Why would a correctional facility want to achieve specialized accreditations?
“There are a few specialized accreditations: mental health, juvenile, and opioid treatment. NCCHC Opioid Treatment Program accreditation can be with or without Substance Abuse and Mental Health Services Administration (SAMHSA) certification. Some of NaphCare’s client facilities have achieved these specialized accreditations for juvenile health, mental health, and opioid treatment with and without SAMHSA certification.
Adding Mental Health or Opioid Treatment Program (OTP) accreditation via NCCHC allows a facility to highlight special programs in their facilities that go beyond the “basics.” For example, Hillsborough County, FL has a mental health unit with a very successful track record of improving the care for seriously mentally ill patients. NCCHC Mental Health accreditation highlights that accomplishment.
As I said earlier, NCCHC also accredits correctional facilities for Opioid Treatment Programs. This encompasses providing Medication-Assisted Treatment (MAT) and Medications for Opioid Use Disorder (MOUD) services. There are two types of these accreditations – one is providing full services (i.e. prescribing methadone) onsite via an OTP certified by SAMHSA. These sites need to complete a complex process that includes approval by each State and DEA agency on top of the SAMHSA/NCCHC accreditation and certification. They cannot independently prescribe methadone for opioid substance use disorder without it.
A few of NaphCare’s client facilities have this type of accreditation, with others awaiting final certification. The other type of OTP accreditation uses a community program as the SAMHSA-certified partner to the jail program. NaphCare has some sites accredited with this model as well.
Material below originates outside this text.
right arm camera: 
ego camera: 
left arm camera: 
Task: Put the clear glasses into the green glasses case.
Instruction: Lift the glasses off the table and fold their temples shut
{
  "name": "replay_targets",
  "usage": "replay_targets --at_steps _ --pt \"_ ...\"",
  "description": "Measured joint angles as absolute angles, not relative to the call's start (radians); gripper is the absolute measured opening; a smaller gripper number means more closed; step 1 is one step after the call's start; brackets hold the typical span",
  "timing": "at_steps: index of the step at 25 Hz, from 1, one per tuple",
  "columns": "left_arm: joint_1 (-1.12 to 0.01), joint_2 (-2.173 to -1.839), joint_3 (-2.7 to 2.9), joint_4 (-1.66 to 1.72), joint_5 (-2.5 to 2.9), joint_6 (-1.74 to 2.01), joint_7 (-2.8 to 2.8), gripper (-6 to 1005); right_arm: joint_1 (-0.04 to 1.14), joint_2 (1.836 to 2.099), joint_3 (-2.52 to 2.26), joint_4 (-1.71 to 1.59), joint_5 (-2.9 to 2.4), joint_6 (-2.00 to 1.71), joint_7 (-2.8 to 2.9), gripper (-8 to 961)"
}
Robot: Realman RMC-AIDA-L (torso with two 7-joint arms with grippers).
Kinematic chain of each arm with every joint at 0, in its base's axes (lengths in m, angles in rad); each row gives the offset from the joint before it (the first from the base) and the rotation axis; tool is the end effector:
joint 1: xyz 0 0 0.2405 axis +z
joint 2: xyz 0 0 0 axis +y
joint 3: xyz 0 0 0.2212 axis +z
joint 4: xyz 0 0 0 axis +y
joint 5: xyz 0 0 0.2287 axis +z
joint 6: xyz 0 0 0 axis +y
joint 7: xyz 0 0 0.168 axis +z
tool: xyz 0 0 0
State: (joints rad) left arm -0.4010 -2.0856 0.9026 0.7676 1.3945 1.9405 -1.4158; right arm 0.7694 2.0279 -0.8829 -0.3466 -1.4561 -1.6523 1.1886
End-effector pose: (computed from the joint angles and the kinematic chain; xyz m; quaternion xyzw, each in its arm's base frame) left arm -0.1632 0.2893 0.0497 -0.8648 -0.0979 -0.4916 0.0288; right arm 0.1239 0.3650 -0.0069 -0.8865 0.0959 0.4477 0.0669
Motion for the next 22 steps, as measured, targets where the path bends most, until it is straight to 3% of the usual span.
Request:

What is the most promising thing happening in correctional healthcare right now?
“Seeing correctional facilities team up with public health departments to screen, test for, and treat different types of sexually transmitted diseases, whether they be HIV, Hepatitis C, Syphilis or other things that are highly untreated in the corrections population. I think this not only leads to a general improvement in the health of the correctional population, but also the community public health by keeping diseases from spreading by helping people when they're in our care within the correctional facility.
Also, the large opioid epidemic and seeing how the field of corrections is heading towards accepting the mentality that substance use disorder is a chronic relapsing illness, not necessarily something that is a deficiency of a person. By seeing it as a chronic condition, we're treating it and helping decrease the other side effects.”